Problem to work on.
Each entry should be written out again exactly, so that nothing is lost.

Extracted material.

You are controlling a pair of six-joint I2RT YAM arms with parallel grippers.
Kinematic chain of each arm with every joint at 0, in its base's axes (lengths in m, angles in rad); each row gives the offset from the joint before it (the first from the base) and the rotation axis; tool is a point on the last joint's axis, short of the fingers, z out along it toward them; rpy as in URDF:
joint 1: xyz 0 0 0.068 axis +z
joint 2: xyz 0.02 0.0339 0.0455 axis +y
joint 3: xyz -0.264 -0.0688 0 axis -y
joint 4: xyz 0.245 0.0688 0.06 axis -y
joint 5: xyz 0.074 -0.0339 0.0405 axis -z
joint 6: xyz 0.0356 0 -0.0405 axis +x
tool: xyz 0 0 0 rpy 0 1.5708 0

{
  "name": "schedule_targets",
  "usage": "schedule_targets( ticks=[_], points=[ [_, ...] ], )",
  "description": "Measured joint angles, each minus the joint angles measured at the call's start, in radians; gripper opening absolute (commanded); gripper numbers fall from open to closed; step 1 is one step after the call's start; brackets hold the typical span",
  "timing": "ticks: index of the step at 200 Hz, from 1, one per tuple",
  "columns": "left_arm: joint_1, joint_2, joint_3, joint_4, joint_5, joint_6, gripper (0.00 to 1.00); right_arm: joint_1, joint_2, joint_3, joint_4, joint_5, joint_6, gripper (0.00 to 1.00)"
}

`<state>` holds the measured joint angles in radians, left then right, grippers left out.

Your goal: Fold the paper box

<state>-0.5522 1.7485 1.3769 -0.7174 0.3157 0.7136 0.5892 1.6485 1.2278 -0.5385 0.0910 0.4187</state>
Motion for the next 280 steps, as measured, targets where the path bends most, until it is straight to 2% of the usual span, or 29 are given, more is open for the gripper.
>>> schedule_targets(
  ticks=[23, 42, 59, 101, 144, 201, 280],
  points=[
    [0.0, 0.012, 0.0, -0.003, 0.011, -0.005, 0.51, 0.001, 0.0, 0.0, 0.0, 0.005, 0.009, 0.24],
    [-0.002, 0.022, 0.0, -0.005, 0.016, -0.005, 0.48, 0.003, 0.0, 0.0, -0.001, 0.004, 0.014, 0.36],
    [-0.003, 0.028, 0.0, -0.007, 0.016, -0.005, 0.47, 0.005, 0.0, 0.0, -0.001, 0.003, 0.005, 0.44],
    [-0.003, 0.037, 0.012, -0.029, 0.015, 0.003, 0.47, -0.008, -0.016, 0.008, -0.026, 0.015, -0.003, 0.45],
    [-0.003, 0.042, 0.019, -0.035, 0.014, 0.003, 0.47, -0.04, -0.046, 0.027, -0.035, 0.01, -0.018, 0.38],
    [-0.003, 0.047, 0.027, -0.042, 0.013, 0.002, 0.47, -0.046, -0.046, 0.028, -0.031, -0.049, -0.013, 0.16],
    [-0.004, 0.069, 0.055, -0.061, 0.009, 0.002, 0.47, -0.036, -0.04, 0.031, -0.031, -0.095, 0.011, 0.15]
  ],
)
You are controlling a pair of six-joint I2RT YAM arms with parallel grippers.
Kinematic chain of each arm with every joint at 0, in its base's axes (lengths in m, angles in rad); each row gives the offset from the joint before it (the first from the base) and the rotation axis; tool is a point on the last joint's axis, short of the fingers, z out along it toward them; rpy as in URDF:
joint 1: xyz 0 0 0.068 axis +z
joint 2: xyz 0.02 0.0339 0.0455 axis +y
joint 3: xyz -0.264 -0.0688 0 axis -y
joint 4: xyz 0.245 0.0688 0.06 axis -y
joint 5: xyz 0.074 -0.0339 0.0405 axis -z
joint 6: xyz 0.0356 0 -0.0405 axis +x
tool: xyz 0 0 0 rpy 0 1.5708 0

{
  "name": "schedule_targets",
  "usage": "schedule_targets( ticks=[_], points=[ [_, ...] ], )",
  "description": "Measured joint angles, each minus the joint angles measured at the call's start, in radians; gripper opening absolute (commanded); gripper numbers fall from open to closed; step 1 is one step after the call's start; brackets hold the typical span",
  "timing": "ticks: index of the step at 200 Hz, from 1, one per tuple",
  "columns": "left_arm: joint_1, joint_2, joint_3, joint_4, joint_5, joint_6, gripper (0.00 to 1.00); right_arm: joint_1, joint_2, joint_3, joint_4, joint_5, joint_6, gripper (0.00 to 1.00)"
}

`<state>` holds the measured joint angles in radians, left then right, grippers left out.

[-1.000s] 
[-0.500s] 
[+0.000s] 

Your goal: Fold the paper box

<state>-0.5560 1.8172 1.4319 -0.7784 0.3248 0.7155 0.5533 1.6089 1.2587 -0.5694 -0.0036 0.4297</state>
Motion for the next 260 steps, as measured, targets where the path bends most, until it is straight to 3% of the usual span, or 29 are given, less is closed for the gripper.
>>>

Task result.
You are controlling a pair of six-joint I2RT YAM arms with parallel grippers.
Kinematic chain of each arm with every joint at 0, in its base's axes (lengths in m, angles in rad); each row gives the offset from the joint before it (the first from the base) and the rotation axis; tool is a point on the last joint's axis, short of the fingers, z out along it toward them; rpy as in URDF:
joint 1: xyz 0 0 0.068 axis +z
joint 2: xyz 0.02 0.0339 0.0455 axis +y
joint 3: xyz -0.264 -0.0688 0 axis -y
joint 4: xyz 0.245 0.0688 0.06 axis -y
joint 5: xyz 0.074 -0.0339 0.0405 axis -z
joint 6: xyz 0.0356 0 -0.0405 axis +x
tool: xyz 0 0 0 rpy 0 1.5708 0

{
  "name": "schedule_targets",
  "usage": "schedule_targets( ticks=[_], points=[ [_, ...] ], )",
  "description": "Measured joint angles, each minus the joint angles measured at the call's start, in radians; gripper opening absolute (commanded); gripper numbers fall from open to closed; step 1 is one step after the call's start; brackets hold the typical span",
  "timing": "ticks: index of the step at 200 Hz, from 1, one per tuple",
  "columns": "left_arm: joint_1, joint_2, joint_3, joint_4, joint_5, joint_6, gripper (0.00 to 1.00); right_arm: joint_1, joint_2, joint_3, joint_4, joint_5, joint_6, gripper (0.00 to 1.00)"
}

`<state>` holds the measured joint angles in radians, left then right, grippers left out.

Your goal: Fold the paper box

<state>-0.5522 1.7485 1.3769 -0.7174 0.3157 0.7136 0.5892 1.6485 1.2278 -0.5385 0.0910 0.4187</state>
Motion for the next 280 steps, as measured, targets where the path bends most, until it is straight to 2% of the usual span, or 29 are given, more is open for the gripper.
>>> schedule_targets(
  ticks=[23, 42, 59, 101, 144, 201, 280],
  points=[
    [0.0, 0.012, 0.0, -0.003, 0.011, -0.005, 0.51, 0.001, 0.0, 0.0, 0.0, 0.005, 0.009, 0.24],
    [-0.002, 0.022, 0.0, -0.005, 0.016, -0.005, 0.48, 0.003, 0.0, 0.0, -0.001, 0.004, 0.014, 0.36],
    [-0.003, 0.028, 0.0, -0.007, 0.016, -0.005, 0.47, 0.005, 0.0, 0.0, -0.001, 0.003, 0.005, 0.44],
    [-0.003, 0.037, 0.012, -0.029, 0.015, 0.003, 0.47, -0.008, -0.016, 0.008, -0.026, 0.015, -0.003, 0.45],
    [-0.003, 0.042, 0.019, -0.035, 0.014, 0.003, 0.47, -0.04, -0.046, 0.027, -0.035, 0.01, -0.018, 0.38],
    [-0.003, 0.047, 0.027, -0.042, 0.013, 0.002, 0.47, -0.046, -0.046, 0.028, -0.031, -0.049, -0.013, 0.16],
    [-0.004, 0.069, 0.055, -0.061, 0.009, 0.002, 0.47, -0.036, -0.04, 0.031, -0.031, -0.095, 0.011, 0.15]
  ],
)
You are controlling a pair of six-joint I2RT YAM arms with parallel grippers.
Kinematic chain of each arm with every joint at 0, in its base's axes (lengths in m, angles in rad); each row gives the offset from the joint before it (the first from the base) and the rotation axis; tool is a point on the last joint's axis, short of the fingers, z out along it toward them; rpy as in URDF:
joint 1: xyz 0 0 0.068 axis +z
joint 2: xyz 0.02 0.0339 0.0455 axis +y
joint 3: xyz -0.264 -0.0688 0 axis -y
joint 4: xyz 0.245 0.0688 0.06 axis -y
joint 5: xyz 0.074 -0.0339 0.0405 axis -z
joint 6: xyz 0.0356 0 -0.0405 axis +x
tool: xyz 0 0 0 rpy 0 1.5708 0

{
  "name": "schedule_targets",
  "usage": "schedule_targets( ticks=[_], points=[ [_, ...] ], )",
  "description": "Measured joint angles, each minus the joint angles measured at the call's start, in radians; gripper opening absolute (commanded); gripper numbers fall from open to closed; step 1 is one step after the call's start; brackets hold the typical span",
  "timing": "ticks: index of the step at 200 Hz, from 1, one per tuple",
  "columns": "left_arm: joint_1, joint_2, joint_3, joint_4, joint_5, joint_6, gripper (0.00 to 1.00); right_arm: joint_1, joint_2, joint_3, joint_4, joint_5, joint_6, gripper (0.00 to 1.00)"
}

`<state>` holds the measured joint angles in radians, left then right, grippers left out.

[-1.000s] 
[-0.500s] 
[+0.000s] 

Your goal: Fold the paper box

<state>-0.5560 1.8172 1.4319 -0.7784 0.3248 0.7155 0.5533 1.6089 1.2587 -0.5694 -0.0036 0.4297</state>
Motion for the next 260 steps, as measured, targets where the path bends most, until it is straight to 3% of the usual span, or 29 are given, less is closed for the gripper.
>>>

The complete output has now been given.